# Egg share and BMI...also general advice please :)



## gems23 (Apr 2, 2006)

Hi,

We have recently had our second IUI, another bfn, been ttc for 3 years, i have PCOS. We were going to try a third IUI however we have decided to go for ES IVF instead.

I have spoken to the clinic today and they have said my BMI needs to be 33 or less. I have about 20lbs to lose so i making a start on that. I am aware that for IVF clinics usually like a BMI of 30 or less so i am just wondering if anyone has had ES with a BMI higher than 30, ideally 33?, if so did you get a BFP?.
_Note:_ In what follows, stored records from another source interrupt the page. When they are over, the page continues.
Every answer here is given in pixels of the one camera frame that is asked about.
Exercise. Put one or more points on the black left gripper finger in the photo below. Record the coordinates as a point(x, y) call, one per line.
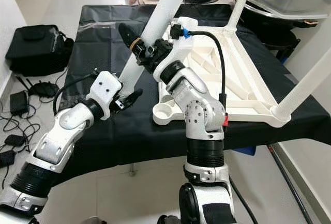
point(133, 95)

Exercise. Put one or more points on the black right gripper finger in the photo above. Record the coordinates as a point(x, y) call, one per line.
point(128, 35)

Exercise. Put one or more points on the white plastic table top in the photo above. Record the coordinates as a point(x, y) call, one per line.
point(248, 105)

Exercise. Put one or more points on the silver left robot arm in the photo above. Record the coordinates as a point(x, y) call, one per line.
point(57, 141)

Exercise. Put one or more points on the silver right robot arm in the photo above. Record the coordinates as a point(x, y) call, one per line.
point(201, 110)

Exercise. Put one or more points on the tan rubber band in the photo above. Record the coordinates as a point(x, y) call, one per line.
point(136, 43)

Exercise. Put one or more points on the black tablecloth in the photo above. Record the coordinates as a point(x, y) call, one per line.
point(108, 146)

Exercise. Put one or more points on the black router with antennas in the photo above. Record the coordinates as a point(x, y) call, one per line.
point(42, 89)

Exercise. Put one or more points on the black square case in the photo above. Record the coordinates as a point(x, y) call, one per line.
point(36, 48)

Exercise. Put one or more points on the small black power adapter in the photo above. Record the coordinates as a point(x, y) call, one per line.
point(15, 140)

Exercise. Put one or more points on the black wok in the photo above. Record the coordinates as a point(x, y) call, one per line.
point(274, 32)

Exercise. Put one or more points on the blue dustpan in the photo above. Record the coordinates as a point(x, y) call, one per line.
point(245, 150)

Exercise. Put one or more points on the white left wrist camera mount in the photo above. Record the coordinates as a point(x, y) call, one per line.
point(106, 89)

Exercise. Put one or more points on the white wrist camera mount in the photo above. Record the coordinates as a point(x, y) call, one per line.
point(106, 89)
point(178, 48)

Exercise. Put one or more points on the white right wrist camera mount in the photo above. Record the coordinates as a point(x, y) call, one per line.
point(178, 48)

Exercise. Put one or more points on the metal folding table frame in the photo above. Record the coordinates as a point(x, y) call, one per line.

Also, i am hoping it will take no longer than 3 months to lose the weight. That also gives me 3 months to "prepare" my body and DH too. Is there anything you did or would suggest?.

Thanks so much.

Gems

xx


----------



## Skybreeze (Apr 25, 2007)

Hey hun

Sorry about your failed IUI's hun   I egg shared last year with a BMI of 32, and they didnt have a problem with it. I didnt get a BFP unfortunatly, but thats life. I am now losing weight for my next ES. I have a BMI of 30 at the moment, But I want it around 27 again.

Good luck
Natalie xxx


----------



## gems23 (Apr 2, 2006)

Natalie,

Thanks hun. Oh thats ok then i was starting to worry that maybe the lady got it wrong about bmi 33, sorry for your bfn hun  . Good luck on the weight loss and for your next ES. 

xx


----------